• WHAT IS NEEDED
Retype word for word the first line of the listing and each line after it up to the line with "(284, 212): 9.7, 3.9, 9.0", with the pictures taken out.

• EXERCISE MATERIAL
----------

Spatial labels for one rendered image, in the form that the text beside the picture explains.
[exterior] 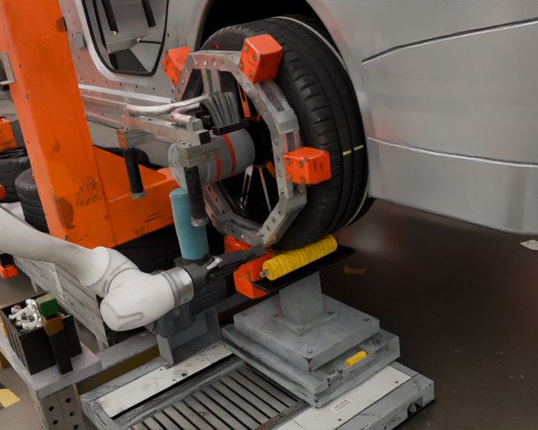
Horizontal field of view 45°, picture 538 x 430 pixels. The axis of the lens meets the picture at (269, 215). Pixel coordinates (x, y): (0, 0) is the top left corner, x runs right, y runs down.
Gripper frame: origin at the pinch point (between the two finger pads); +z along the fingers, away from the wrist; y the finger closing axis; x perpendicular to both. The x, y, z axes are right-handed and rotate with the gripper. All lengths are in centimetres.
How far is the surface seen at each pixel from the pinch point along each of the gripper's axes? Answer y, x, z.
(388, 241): -96, 8, 126
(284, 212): 9.7, 3.9, 9.0
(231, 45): 20, 50, 17
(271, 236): -3.3, 3.4, 9.8
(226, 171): 2.4, 23.6, 5.4
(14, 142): -186, 177, 15
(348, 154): 23.7, 6.6, 25.5
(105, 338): -87, 20, -19
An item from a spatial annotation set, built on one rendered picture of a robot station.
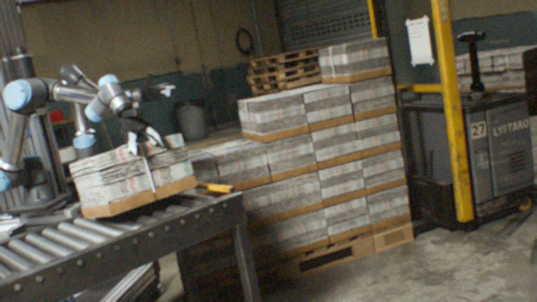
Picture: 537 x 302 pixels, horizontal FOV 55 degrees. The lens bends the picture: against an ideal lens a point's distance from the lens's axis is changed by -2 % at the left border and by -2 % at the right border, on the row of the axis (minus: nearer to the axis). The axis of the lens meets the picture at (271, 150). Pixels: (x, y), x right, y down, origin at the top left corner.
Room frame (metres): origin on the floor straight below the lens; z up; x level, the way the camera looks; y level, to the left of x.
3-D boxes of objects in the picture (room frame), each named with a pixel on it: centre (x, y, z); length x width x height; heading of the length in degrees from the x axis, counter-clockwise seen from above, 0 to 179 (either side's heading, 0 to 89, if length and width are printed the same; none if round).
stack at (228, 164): (3.08, 0.09, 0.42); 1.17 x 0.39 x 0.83; 109
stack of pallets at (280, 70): (9.87, -0.57, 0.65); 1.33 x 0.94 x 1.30; 134
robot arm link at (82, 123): (3.09, 1.06, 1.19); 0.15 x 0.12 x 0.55; 13
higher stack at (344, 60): (3.32, -0.60, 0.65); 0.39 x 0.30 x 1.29; 19
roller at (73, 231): (1.88, 0.74, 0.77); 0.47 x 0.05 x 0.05; 40
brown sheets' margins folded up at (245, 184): (3.08, 0.09, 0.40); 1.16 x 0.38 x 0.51; 109
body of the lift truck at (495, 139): (3.57, -1.36, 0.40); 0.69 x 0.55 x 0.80; 19
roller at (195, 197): (2.17, 0.39, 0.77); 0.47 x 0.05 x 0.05; 40
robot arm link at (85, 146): (2.96, 1.03, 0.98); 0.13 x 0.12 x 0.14; 13
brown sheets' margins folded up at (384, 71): (3.31, -0.60, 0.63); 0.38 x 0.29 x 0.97; 19

----------

• RESULT OF THIS EXERCISE
Spatial labels for one rendered image, in the form that the text beside the picture explains.
[exterior] 
Horizontal field of view 45°, picture 538 x 430 pixels. The axis of the lens meets the picture at (269, 215). Pixel coordinates (x, y): (0, 0) is the top left corner, x runs right, y runs down.
Gripper frame: origin at the pinch point (between the two finger pads); +z along the fingers, away from the wrist; y the finger closing axis; x perpendicular to both. The x, y, z axes are right-handed and rotate with the gripper. All lengths are in centimetres.
How far is the surface seen at each pixel from the pinch point along each of the gripper's axes? Answer y, x, z.
(388, 241): -96, 8, 126
(284, 212): 9.7, 3.9, 9.0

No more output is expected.